One can well imagine Moses studying writing with Sumarian Tutors or having sumarians who were accountants for the people who accompanied him by way of escape (the jewish version) or by being chased out of town (the egyptian version).  Indeed, sumarians escaping poverty or war almost certainly ended up in the slums of egypt and vice versa for the sumarian slums and those places were where the purges occurred.
But to get back on the subject at hand,
Parmenides was born in 515 BC and his ideas are both Jewish and non-religious in the senses that he saw a beginning from a single item, whether influenced by monotheism or not, it rings true to quantum issues.  He clearly wrestled with existence and pre-existence (which he could not grasp and perhaps rightly so because what happens at ct0 and before still has some existence, despite being independent of linear existence as we experience it.  Clearly Zeno (490 BCE (25 years the junior of Parmenides)) and he took P's work and came to the conclusion that the many are one, clearly an AuT concept as the Muse pointed out to at the beginning of my inquiries; appropriately "proof by contradiction."  AuT, absurd as it appears on its face, is rendered logical once thermodynamics is defined in terms of a result and not a force; finally removing the contradictions by showing our observation of the universe is that of actors in a film and not the actors themselves who in this case are in the underlying super-symmetry.
Both the arrow and the Achilles/Tortoise paradoxes force the examination not only of quantum nature of things but also require that we view both time, velocity and history a little differently although knowing that velocity is merely a subset of time allows the substitution of distance in the way we observe it.

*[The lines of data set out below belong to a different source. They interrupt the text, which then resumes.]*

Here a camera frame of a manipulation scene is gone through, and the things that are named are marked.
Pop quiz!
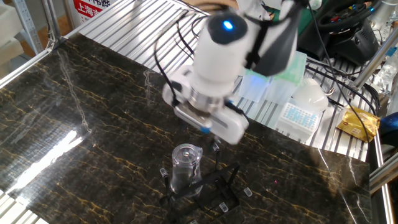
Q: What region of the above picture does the long thin black cable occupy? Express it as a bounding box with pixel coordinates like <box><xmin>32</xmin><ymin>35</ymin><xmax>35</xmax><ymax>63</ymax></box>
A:
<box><xmin>304</xmin><ymin>0</ymin><xmax>373</xmax><ymax>144</ymax></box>

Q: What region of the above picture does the black steering wheel controller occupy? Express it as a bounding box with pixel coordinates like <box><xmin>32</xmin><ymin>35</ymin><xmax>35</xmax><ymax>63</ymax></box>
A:
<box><xmin>297</xmin><ymin>0</ymin><xmax>381</xmax><ymax>67</ymax></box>

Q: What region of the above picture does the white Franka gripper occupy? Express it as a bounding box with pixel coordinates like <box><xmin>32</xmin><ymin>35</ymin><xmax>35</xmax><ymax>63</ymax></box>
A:
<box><xmin>161</xmin><ymin>65</ymin><xmax>250</xmax><ymax>149</ymax></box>

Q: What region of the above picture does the aluminium frame rail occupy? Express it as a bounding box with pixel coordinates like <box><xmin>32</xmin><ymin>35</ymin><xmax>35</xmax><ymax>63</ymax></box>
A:
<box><xmin>368</xmin><ymin>152</ymin><xmax>398</xmax><ymax>195</ymax></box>

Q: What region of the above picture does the red white Chinese sign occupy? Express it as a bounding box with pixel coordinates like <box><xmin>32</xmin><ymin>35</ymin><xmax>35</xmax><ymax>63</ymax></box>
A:
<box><xmin>73</xmin><ymin>0</ymin><xmax>104</xmax><ymax>25</ymax></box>

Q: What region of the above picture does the clear glass cup with handle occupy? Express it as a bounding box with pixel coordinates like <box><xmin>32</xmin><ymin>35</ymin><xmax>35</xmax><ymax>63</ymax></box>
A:
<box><xmin>169</xmin><ymin>142</ymin><xmax>203</xmax><ymax>198</ymax></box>

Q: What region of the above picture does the gold foil packet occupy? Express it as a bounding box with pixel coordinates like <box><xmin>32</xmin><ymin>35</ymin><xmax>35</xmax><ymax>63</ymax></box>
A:
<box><xmin>335</xmin><ymin>104</ymin><xmax>381</xmax><ymax>144</ymax></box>

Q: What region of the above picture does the clear plastic bag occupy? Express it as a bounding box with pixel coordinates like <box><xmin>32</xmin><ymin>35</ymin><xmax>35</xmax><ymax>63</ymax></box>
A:
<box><xmin>372</xmin><ymin>54</ymin><xmax>398</xmax><ymax>96</ymax></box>

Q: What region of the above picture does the brown cardboard sheet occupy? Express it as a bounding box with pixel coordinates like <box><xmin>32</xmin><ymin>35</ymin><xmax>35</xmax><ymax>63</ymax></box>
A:
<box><xmin>182</xmin><ymin>0</ymin><xmax>239</xmax><ymax>10</ymax></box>

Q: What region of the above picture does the perforated metal bracket post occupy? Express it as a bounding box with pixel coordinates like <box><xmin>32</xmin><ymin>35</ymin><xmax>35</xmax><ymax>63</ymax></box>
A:
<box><xmin>12</xmin><ymin>0</ymin><xmax>44</xmax><ymax>56</ymax></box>

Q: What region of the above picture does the blue round object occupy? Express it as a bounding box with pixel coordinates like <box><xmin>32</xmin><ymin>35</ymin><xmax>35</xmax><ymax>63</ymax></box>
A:
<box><xmin>379</xmin><ymin>111</ymin><xmax>398</xmax><ymax>138</ymax></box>

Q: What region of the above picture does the white plastic dome lid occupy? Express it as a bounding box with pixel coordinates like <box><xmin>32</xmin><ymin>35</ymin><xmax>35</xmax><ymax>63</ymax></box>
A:
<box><xmin>291</xmin><ymin>77</ymin><xmax>330</xmax><ymax>113</ymax></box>

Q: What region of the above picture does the grey wrist camera blue cap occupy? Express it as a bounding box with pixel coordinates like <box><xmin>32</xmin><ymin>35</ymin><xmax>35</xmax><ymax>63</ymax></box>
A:
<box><xmin>173</xmin><ymin>104</ymin><xmax>214</xmax><ymax>135</ymax></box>

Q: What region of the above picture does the white foam box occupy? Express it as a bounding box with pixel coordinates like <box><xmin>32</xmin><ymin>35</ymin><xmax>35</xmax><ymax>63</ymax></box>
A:
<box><xmin>0</xmin><ymin>2</ymin><xmax>25</xmax><ymax>65</ymax></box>

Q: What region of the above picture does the white translucent plastic box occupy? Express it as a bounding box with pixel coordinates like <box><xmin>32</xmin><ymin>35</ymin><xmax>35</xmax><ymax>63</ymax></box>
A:
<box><xmin>275</xmin><ymin>101</ymin><xmax>323</xmax><ymax>143</ymax></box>

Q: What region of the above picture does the black wire cup rack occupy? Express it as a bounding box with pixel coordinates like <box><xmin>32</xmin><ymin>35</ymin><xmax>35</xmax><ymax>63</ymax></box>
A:
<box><xmin>158</xmin><ymin>142</ymin><xmax>254</xmax><ymax>224</ymax></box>

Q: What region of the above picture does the aluminium frame post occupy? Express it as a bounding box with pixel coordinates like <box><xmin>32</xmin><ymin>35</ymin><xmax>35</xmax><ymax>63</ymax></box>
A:
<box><xmin>351</xmin><ymin>29</ymin><xmax>398</xmax><ymax>91</ymax></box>

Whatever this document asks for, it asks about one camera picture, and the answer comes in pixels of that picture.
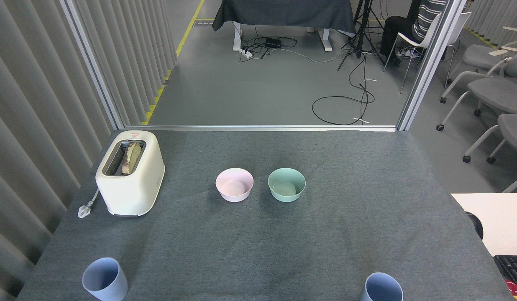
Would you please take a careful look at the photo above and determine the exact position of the black floor cable loop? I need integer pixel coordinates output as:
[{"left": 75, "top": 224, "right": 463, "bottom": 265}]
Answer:
[{"left": 312, "top": 52, "right": 375, "bottom": 126}]

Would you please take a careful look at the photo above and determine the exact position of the white chair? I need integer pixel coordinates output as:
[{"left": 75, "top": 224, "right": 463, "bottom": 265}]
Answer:
[{"left": 383, "top": 12, "right": 472, "bottom": 93}]

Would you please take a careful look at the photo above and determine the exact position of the black round object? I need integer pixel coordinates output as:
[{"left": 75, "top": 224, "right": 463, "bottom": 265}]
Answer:
[{"left": 466, "top": 212, "right": 484, "bottom": 240}]

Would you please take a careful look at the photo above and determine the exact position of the dark grey tablecloth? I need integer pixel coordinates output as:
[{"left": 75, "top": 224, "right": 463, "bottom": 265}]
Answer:
[{"left": 212, "top": 0, "right": 356, "bottom": 35}]

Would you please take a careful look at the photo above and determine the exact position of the toasted bread slice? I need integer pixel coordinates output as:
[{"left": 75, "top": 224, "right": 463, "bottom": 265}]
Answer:
[{"left": 121, "top": 141, "right": 143, "bottom": 175}]

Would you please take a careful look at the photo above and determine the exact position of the grey chair on wheels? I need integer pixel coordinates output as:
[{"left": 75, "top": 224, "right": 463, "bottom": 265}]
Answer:
[
  {"left": 440, "top": 26, "right": 517, "bottom": 104},
  {"left": 436, "top": 54, "right": 517, "bottom": 131},
  {"left": 463, "top": 114, "right": 517, "bottom": 163}
]

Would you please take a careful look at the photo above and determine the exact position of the blue cup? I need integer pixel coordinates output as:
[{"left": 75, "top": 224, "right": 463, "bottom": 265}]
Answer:
[
  {"left": 360, "top": 272, "right": 404, "bottom": 301},
  {"left": 82, "top": 257, "right": 128, "bottom": 301}
]

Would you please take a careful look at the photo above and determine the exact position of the black tripod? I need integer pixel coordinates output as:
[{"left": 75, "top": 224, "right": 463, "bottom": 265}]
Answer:
[{"left": 337, "top": 0, "right": 386, "bottom": 71}]

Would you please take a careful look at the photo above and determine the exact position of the black keyboard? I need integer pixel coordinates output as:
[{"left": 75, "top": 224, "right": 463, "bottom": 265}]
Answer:
[{"left": 493, "top": 255, "right": 517, "bottom": 289}]

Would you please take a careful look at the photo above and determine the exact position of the white toaster power plug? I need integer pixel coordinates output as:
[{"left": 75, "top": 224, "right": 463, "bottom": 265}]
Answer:
[{"left": 77, "top": 188, "right": 101, "bottom": 219}]

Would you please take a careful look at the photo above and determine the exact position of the white desk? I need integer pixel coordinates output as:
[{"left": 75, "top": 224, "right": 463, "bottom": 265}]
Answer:
[{"left": 451, "top": 193, "right": 517, "bottom": 257}]

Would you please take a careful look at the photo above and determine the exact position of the white table frame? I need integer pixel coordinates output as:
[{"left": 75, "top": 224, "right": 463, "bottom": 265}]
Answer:
[{"left": 233, "top": 22, "right": 333, "bottom": 52}]

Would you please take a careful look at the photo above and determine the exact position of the green bowl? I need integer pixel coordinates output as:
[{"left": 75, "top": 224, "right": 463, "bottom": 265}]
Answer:
[{"left": 268, "top": 168, "right": 306, "bottom": 203}]

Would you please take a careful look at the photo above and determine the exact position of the person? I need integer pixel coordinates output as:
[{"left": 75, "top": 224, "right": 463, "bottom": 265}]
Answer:
[{"left": 380, "top": 0, "right": 447, "bottom": 65}]

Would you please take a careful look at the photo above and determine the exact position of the silver frame post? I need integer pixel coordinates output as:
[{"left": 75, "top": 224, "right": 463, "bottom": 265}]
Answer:
[
  {"left": 60, "top": 0, "right": 126, "bottom": 130},
  {"left": 396, "top": 0, "right": 468, "bottom": 131}
]

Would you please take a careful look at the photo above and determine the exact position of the cream white toaster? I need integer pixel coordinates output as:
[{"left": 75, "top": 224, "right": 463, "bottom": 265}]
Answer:
[{"left": 95, "top": 130, "right": 166, "bottom": 217}]

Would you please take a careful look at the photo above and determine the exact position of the pink bowl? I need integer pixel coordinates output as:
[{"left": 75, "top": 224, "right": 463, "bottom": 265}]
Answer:
[{"left": 215, "top": 168, "right": 254, "bottom": 203}]

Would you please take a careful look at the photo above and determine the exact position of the white floor cable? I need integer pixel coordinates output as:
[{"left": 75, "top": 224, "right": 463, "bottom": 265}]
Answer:
[{"left": 279, "top": 47, "right": 347, "bottom": 63}]

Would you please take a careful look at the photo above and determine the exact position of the silver frame crossbar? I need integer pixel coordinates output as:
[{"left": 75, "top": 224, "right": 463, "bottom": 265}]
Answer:
[{"left": 124, "top": 125, "right": 399, "bottom": 132}]

The idea that you have to split distance continually is ruined when distance is quantum and beyond that distance reflects no dimension at all except for the reflection of information in various stages of compression or decompression allowing for the reality which is inconsistent with true dimension meaning that for all intents and purposes, Zeno and probably Parmenides had figured out that some feature like AuT governed the universe below the level of observation (thermodynamics) but they did not have the mathematical observations to zero in on it. https://en.wikipedia.org/wiki/Zeno%27s_paradoxes
 It wasn't until 283-246 (200 years after P and Z) that King Ptolemy brought together rabbis to generate a Greek version (language) of the bible which we rely upon today in large part; converting a largely oral tradition to one in writing.  The idea was that 72 rabbis were gathered together for this process (the idea that they were in separate rooms and came up with identical versions is widely circulated, but its much more likely that their works were edited together meaning some stories almost certainly originated from a single source. But the access to the unitary god in the unitary concepts of Parmenides are of interest.
Anyway, that is a subject for another night, this is merely to entertain you and draw things from the muse together in a way that is both enlightening and perhaps entertaining.